Меня не обидела его бесцеремонность. Потому что он переживал известие о болезни Ройса гораздо тяжелей, чем другие наставники колледжа. Ройса и Кристла нельзя было назвать друзьями: за последний год они встречались в домашней обстановке только на официальных обедах, которые давал ректор, так уж вышло, что между ними сложились чисто деловые отношения; но когда-то Кристл был учеником Ройса и с тех пор искренне преклонялся перед своим учителем. Как ни странно, этот решительный, энергичный и преуспевающий человек под пятьдесят не потерял способности преклоняться перед другими людьми. Он пользовался исключительным влиянием среди коллег - да и в любом обществе было бы то же самое. Волевой, удачливый, откровенно властолюбивый, он вместе с тем весьма разумно определял границы своих возможностей и всегда выполнял задуманное. Его общеуниверситетская известность поддерживалась тем, что он, как член Сената, постоянно заседал в различных комитетах и комиссиях, а у нас в колледже ему была поручена должность наставника-декана - правда, этот мирской, некогда высокий пост отчасти утратил в нынешнем столетии свою административную определенность. Кристл был гораздо обеспеченнее среднего университетского преподавателя. Три его взрослые дочери уже вышли замуж за состоятельных и уважаемых людей. Он боготворил свою жену. И все же был способен самозабвенно преклоняться перед знаменитыми людьми, причем это скромное преклонение часто принимало самые причудливые формы. Иногда его кумиром вдруг становился богатый делец, иногда - прославленный генерал или известный политик; ему, по всей вероятности, импонировали власть и успех как таковые, а ведь он превосходно знал пути к ним, потому что в нашей университетской жизни сумел достичь и того и другого.
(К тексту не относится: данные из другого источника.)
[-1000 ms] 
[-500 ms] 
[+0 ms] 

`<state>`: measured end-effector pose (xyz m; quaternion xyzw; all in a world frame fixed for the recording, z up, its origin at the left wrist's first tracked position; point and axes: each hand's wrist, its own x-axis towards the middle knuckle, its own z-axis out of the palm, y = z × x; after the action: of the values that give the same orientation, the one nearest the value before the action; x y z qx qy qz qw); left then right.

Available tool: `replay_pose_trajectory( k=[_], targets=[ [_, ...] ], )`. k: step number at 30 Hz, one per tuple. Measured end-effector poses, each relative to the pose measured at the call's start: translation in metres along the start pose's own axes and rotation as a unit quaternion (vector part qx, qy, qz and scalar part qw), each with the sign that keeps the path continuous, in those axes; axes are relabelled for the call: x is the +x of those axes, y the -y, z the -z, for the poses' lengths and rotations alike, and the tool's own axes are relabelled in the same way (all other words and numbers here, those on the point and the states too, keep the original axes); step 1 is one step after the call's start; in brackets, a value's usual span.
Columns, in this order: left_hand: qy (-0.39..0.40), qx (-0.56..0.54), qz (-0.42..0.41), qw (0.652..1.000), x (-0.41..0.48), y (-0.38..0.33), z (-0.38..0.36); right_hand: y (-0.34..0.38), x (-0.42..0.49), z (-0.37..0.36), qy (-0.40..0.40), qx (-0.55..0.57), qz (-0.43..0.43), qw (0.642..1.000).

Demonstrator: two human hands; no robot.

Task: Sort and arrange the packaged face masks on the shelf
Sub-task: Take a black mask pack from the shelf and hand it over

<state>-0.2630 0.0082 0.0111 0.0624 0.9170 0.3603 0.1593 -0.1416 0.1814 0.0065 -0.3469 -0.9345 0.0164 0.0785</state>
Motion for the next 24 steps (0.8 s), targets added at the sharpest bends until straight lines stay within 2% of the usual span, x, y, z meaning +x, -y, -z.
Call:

Но его преклонение перед Ройсом было давним, устойчивым и особенно глубоким. Вот почему он сорвался сейчас на грубость.
- Жизнь-то продолжается, - сказал он, - и у меня куча дел. Нам необходимо наметить преемника. Я должен определить свой собственный выбор. Мне нужно поговорить об этом с Брауном. И с вами тоже.